==== The data ====
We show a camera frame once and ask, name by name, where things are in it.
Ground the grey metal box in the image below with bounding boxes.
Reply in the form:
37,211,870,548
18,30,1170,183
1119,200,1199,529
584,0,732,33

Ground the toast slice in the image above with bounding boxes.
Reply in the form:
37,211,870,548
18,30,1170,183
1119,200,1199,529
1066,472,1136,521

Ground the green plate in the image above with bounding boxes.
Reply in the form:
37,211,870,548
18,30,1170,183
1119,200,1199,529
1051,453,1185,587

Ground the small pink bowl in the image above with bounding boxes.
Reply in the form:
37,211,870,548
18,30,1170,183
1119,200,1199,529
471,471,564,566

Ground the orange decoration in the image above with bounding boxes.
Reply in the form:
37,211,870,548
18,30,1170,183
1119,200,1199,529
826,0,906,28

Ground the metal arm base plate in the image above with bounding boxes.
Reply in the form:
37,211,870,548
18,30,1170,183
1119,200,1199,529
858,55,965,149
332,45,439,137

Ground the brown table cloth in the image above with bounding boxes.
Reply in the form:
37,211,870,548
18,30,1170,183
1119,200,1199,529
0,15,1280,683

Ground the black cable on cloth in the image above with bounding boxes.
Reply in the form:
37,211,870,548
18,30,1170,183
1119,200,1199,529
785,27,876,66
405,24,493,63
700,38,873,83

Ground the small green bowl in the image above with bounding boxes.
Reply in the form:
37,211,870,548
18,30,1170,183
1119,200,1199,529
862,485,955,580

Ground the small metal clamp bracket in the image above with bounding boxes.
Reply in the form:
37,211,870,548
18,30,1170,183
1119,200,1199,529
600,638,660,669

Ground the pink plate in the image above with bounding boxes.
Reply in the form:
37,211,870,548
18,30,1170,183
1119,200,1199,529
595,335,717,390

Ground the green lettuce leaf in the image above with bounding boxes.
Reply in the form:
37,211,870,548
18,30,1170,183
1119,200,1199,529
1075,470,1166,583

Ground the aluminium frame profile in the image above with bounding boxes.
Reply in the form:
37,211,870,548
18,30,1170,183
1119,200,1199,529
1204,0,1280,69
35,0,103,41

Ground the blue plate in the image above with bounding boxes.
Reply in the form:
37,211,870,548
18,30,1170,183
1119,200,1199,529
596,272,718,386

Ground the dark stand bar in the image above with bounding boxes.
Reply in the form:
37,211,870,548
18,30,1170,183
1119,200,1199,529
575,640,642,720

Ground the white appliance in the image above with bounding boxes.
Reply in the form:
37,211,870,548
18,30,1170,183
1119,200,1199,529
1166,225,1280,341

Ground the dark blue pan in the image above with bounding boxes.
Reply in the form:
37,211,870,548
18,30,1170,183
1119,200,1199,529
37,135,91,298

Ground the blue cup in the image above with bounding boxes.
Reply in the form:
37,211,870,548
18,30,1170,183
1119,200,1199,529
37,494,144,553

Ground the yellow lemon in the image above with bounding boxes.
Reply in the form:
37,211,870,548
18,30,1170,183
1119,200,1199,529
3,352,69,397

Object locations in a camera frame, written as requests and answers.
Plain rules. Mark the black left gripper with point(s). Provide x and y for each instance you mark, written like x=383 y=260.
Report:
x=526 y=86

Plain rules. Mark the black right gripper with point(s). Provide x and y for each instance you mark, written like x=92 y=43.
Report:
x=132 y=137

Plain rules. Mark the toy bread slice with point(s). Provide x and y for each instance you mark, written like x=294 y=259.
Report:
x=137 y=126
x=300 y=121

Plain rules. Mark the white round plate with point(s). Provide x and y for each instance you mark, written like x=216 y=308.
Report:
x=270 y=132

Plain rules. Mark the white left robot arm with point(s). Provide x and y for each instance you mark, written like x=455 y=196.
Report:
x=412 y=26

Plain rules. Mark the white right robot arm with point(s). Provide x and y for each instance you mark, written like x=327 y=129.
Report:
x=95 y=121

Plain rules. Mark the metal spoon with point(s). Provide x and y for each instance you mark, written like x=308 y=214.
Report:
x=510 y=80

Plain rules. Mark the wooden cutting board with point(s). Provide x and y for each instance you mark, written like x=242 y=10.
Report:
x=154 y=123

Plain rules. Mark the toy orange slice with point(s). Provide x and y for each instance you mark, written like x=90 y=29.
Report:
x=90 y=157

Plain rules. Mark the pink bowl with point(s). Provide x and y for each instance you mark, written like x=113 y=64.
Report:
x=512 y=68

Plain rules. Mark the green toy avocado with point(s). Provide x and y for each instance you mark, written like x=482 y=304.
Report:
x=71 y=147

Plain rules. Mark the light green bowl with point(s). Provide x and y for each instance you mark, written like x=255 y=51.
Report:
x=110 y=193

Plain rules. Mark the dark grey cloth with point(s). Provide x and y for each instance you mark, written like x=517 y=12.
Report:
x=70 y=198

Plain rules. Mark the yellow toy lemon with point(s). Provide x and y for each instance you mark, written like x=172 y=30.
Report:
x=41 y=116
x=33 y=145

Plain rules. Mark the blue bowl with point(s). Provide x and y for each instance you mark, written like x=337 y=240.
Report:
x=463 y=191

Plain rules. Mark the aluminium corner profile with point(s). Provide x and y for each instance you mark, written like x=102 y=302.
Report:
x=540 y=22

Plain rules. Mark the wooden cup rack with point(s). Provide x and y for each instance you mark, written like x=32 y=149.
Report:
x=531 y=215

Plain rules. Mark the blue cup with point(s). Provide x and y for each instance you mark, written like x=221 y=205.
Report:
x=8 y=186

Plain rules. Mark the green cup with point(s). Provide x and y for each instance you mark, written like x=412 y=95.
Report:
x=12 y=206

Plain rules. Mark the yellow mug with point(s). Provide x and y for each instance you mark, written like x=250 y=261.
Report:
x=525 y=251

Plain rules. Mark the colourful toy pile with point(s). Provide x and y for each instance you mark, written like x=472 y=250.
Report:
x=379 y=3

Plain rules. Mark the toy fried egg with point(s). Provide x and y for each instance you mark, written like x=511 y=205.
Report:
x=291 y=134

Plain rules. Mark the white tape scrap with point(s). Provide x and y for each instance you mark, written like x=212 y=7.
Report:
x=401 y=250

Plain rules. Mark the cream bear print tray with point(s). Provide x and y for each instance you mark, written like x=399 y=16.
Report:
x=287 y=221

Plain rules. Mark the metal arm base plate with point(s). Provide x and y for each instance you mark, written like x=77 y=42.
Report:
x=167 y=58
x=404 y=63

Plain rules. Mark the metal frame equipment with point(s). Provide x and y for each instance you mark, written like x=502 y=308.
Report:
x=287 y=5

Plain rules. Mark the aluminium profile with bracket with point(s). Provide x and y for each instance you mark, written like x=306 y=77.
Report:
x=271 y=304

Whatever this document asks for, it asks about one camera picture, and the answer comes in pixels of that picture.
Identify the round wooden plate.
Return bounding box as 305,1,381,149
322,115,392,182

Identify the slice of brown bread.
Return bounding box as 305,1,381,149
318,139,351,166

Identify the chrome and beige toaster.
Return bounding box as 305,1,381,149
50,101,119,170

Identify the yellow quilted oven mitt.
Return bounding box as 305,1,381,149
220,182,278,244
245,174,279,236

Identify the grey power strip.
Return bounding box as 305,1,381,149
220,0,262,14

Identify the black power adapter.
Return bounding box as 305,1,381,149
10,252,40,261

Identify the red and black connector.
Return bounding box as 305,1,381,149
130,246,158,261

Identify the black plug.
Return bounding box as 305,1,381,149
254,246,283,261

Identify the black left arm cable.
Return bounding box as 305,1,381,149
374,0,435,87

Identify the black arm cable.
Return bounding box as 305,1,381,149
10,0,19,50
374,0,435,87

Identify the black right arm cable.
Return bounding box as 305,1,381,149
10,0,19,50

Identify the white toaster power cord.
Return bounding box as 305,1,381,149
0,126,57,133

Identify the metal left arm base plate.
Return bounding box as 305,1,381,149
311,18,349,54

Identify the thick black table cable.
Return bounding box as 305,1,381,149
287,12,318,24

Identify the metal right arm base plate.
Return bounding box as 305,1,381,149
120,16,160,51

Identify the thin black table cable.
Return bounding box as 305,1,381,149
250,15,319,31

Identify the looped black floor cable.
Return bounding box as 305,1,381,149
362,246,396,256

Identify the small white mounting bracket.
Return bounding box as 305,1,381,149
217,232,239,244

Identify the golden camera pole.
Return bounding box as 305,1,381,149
====
**What the task requires:** In the material above, how many lines contain "camera"? Reply with only the number.

**Output of the task:** 4